• **WHAT IS REQUIRED**: Omit the pictures and return exactly the stretch of the material below from the line with "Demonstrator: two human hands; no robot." through the line with "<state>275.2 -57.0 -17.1".

• **THE DATA**:
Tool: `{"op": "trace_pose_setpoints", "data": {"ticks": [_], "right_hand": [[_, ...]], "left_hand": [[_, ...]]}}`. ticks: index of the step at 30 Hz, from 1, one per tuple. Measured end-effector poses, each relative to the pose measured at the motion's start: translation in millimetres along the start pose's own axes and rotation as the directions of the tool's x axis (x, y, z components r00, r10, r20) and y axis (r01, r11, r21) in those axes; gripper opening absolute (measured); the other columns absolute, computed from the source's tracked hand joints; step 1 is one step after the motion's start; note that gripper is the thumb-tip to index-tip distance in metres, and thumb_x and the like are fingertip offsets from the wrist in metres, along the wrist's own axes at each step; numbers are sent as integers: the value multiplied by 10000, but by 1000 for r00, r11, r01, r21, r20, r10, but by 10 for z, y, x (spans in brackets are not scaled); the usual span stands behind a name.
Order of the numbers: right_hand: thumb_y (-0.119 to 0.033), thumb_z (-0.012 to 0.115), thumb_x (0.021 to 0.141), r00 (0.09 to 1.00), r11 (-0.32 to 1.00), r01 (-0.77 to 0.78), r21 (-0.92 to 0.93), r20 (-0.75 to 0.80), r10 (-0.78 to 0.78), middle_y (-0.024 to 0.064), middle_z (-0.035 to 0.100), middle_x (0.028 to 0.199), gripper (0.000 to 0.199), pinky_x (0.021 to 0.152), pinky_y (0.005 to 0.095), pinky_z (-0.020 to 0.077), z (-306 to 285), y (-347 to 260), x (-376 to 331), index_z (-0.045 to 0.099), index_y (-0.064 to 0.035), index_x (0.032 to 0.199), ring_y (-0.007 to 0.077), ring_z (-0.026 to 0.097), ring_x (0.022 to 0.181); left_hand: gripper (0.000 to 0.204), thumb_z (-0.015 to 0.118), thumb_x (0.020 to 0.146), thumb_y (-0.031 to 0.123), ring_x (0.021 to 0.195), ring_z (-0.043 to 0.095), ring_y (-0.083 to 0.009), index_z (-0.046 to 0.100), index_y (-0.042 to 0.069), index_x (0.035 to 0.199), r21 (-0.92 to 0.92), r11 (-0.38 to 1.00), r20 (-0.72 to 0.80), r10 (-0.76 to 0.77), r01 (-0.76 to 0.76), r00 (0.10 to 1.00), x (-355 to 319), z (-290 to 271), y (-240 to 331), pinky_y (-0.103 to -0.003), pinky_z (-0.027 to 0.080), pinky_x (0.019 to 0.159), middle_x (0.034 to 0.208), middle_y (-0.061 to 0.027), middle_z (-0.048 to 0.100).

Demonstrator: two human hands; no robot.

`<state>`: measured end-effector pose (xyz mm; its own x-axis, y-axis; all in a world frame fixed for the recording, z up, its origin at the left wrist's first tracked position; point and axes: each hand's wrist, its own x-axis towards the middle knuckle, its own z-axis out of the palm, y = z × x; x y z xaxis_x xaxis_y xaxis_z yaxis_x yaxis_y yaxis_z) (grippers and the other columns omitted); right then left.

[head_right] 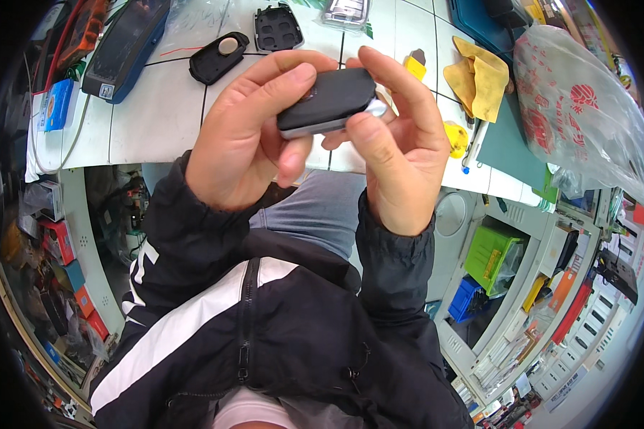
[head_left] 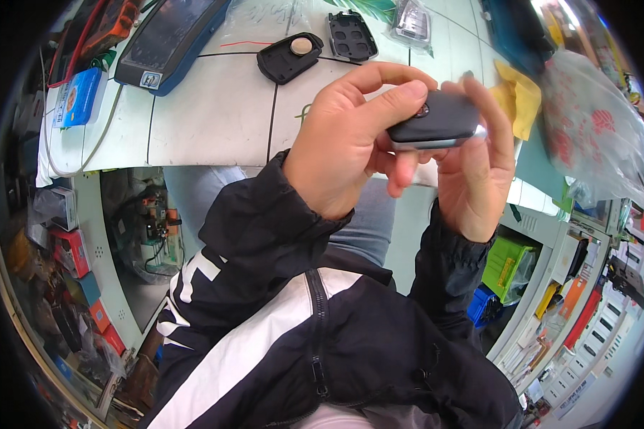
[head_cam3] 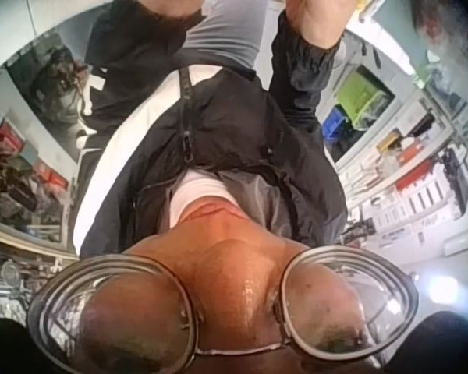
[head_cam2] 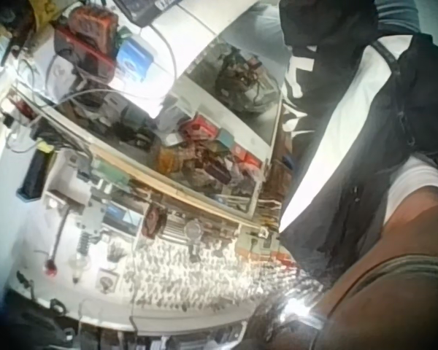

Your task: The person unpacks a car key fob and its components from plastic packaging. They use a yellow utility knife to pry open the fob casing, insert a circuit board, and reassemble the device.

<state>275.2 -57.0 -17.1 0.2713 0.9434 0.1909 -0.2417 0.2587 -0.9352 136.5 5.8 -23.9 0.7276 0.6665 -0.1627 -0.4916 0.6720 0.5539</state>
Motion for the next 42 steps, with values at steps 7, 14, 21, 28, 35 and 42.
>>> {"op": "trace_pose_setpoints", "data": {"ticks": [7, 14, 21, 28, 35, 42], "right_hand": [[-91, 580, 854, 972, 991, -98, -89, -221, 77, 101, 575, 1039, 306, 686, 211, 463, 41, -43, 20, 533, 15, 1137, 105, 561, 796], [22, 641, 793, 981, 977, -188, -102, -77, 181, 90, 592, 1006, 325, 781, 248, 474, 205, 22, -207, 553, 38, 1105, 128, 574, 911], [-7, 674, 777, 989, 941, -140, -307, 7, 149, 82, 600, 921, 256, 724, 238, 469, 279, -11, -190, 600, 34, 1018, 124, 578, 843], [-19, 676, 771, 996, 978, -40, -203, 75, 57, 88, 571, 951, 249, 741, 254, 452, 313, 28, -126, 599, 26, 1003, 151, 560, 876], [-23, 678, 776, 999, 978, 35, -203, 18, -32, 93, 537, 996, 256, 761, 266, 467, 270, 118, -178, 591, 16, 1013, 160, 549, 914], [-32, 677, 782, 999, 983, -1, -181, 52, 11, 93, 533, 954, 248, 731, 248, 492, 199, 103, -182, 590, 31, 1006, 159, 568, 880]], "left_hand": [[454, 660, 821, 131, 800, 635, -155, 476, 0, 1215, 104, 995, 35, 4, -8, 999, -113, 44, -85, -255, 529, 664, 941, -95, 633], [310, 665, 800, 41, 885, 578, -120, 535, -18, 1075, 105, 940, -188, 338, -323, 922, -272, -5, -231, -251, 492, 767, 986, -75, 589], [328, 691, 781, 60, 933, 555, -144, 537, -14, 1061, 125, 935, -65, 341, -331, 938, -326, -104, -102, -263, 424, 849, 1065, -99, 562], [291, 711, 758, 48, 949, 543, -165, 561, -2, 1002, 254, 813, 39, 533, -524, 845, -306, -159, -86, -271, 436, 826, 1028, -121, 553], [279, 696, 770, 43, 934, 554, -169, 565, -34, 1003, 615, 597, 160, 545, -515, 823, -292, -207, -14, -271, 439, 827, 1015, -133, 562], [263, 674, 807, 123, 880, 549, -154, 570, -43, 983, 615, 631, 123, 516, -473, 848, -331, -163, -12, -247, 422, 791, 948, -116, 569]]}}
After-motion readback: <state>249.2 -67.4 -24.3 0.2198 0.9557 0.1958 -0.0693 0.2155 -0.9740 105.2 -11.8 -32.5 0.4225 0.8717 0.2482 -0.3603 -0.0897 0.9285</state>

• **SOLUTION TO THE EXERCISE**:
Demonstrator: two human hands; no robot.

`<state>`: measured end-effector pose (xyz mm; its own x-axis, y-axis; all in a world frame fixed for the recording, z up, its origin at the left wrist's first tracked position; point and axes: each hand's wrist, its own x-axis towards the middle knuckle, its own z-axis out of the palm, y = z × x; x y z xaxis_x xaxis_y xaxis_z yaxis_x yaxis_y yaxis_z) (grippers and the other columns omitted); right then left.

[head_right] 
[head_left] 
[head_cam3] 
[head_cam2] 

Your task: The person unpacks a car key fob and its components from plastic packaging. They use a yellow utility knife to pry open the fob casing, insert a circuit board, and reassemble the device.

<state>275.2 -57.0 -17.1 0.2713 0.9434 0.1909 -0.2417 0.2587 -0.9352 136.5 5.8 -23.9 0.7276 0.6665 -0.1627 -0.4916 0.6720 0.5539</state>

A complete answer has now been given to the exercise.